Exercise description: Every line with the string "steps" should be copied from the data.

Available data:
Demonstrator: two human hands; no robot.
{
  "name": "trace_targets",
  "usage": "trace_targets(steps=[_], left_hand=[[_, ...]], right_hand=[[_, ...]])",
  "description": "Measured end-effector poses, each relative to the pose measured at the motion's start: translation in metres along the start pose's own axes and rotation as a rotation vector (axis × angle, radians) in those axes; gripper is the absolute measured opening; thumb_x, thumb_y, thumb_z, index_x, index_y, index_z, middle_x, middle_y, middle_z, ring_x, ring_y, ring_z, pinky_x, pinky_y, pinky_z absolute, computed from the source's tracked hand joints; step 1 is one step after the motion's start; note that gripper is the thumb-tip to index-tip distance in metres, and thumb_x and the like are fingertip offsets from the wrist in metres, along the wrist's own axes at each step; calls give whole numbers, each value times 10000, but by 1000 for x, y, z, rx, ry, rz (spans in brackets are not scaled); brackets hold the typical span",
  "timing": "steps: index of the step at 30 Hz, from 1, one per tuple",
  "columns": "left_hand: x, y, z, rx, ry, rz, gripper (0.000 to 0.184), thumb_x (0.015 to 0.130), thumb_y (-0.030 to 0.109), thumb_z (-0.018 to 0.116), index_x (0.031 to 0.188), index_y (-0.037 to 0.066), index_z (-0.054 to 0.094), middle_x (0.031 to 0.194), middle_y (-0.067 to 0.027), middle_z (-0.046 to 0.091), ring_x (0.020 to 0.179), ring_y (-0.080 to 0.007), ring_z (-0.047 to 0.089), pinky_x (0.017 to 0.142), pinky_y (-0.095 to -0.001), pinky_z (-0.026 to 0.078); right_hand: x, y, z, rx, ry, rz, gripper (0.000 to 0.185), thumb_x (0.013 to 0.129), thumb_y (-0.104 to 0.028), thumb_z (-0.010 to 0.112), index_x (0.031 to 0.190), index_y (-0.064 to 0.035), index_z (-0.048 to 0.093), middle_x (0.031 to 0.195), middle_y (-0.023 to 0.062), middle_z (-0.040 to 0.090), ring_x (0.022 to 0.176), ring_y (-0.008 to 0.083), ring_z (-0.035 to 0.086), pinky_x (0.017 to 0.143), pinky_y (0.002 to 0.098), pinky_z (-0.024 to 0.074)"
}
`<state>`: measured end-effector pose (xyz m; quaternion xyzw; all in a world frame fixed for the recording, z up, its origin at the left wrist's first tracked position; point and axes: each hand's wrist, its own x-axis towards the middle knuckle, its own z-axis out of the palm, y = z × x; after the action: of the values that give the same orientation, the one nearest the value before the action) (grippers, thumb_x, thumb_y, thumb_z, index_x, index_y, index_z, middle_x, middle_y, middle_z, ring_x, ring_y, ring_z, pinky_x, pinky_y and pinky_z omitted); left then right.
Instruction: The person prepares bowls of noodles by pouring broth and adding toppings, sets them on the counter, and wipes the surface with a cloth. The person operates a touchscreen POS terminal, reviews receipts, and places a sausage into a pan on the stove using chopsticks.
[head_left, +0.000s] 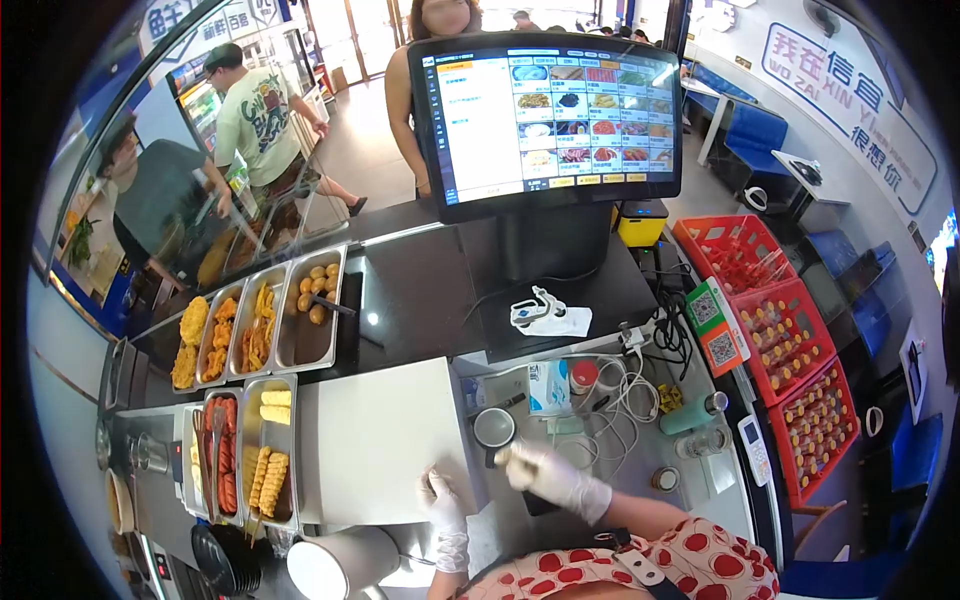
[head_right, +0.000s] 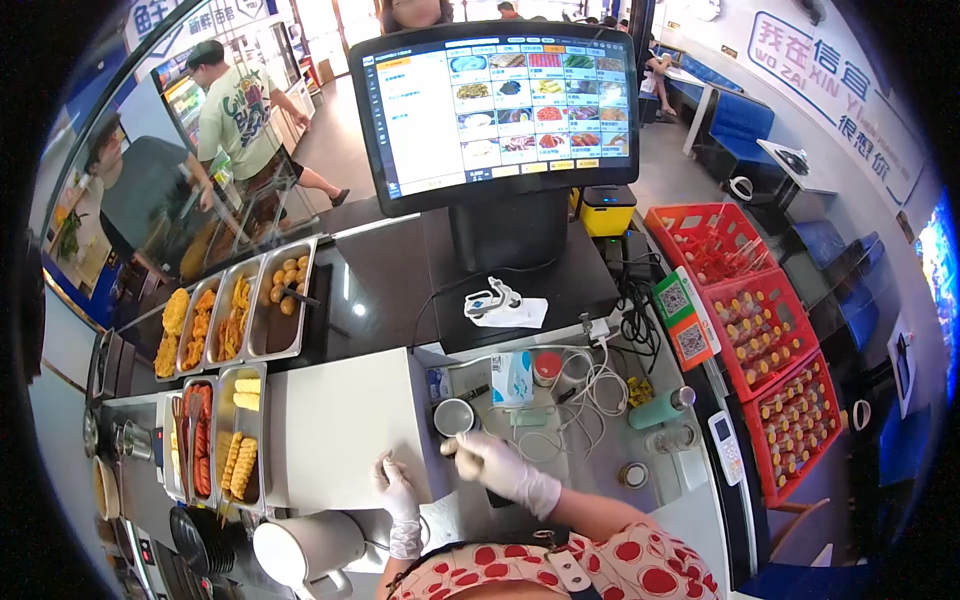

Problem solution:
  "usage": "trace_targets(steps=[_], left_hand=[[_, ...]], right_hand=[[_, ...]])",
  "timing": "steps: index of the step at 30 Hz, from 1, one per tuple",

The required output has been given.